§ **Exercise instructions**:
In the entries that follow, how many lines include the string "trace"? The answer is the number only.

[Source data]
----

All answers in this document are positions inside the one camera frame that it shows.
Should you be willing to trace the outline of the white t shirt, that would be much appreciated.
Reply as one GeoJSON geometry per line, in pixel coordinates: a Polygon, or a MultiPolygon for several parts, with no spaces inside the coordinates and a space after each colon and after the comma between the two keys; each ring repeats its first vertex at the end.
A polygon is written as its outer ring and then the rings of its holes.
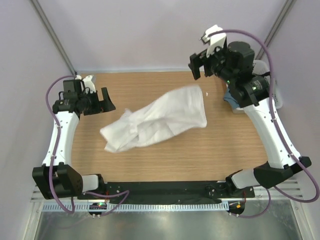
{"type": "Polygon", "coordinates": [[[207,118],[199,85],[171,90],[149,105],[126,109],[115,122],[100,129],[105,151],[125,152],[169,140],[193,128],[205,128],[207,118]]]}

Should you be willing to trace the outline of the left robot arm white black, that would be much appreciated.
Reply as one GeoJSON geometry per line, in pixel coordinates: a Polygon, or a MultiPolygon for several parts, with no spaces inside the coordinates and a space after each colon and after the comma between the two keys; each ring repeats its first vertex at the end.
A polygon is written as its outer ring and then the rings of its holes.
{"type": "Polygon", "coordinates": [[[58,198],[70,198],[85,192],[106,192],[101,174],[81,175],[72,168],[72,145],[81,115],[96,115],[116,109],[107,88],[101,88],[103,99],[99,99],[94,79],[93,75],[64,78],[59,99],[48,107],[53,114],[50,144],[41,166],[32,170],[32,178],[46,200],[53,199],[54,194],[58,198]]]}

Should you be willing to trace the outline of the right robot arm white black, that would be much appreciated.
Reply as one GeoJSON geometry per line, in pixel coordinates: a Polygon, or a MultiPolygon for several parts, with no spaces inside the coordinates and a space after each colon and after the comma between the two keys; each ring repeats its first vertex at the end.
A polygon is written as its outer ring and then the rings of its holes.
{"type": "Polygon", "coordinates": [[[269,72],[259,73],[255,52],[243,41],[233,41],[189,57],[193,78],[199,79],[200,68],[207,77],[215,75],[228,87],[229,93],[252,121],[263,143],[267,162],[249,170],[239,170],[226,178],[229,190],[238,191],[260,185],[266,189],[283,183],[311,166],[308,156],[301,156],[282,125],[269,97],[269,72]]]}

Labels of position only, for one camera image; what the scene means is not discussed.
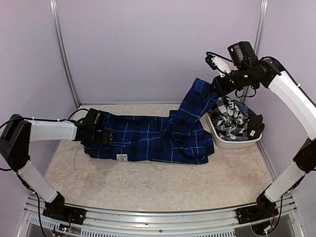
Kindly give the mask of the blue plaid long sleeve shirt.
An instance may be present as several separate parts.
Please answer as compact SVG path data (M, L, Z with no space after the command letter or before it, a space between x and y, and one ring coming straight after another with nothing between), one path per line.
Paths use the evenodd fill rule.
M89 144L91 158L117 161L155 161L175 164L205 164L214 153L212 134L200 119L216 104L211 84L195 79L177 110L167 117L119 116L102 111L101 128L113 134L110 145Z

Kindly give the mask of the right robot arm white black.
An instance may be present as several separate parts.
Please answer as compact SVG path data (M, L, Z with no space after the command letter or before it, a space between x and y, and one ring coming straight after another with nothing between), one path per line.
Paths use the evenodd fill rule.
M316 168L316 105L276 58L258 58L250 42L240 41L228 47L230 58L207 52L205 61L219 76L212 81L218 96L238 92L247 86L260 86L278 98L296 119L306 141L292 162L257 197L255 203L236 210L241 224L259 221L280 214L277 201L295 189L307 174Z

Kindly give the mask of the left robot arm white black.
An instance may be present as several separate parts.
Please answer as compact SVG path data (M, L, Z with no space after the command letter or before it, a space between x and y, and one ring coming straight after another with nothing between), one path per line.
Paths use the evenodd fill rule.
M89 109L84 117L77 120L73 117L27 118L13 114L1 125L0 154L8 164L7 171L13 171L22 184L44 202L44 216L79 223L84 220L86 210L67 205L64 196L33 164L31 156L48 151L48 158L52 159L61 141L78 142L83 146L110 145L114 135L102 127L104 122L106 118L101 111Z

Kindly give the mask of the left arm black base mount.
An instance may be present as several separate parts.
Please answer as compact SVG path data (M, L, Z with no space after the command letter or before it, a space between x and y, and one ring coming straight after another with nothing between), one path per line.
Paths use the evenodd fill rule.
M46 207L43 211L45 217L49 217L54 220L67 222L70 224L83 225L86 210L83 208L64 206L60 213L53 212L53 209Z

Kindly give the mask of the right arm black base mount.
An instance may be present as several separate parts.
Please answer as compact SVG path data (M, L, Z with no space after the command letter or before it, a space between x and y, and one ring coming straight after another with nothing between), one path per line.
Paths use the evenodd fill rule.
M271 218L273 215L279 215L276 207L264 209L260 208L259 205L252 205L248 207L238 208L236 210L238 223L246 224Z

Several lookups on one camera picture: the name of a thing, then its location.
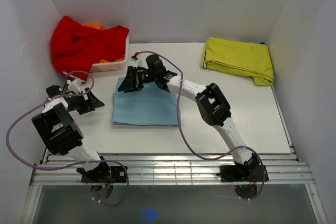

----

§ **Answer box**:
3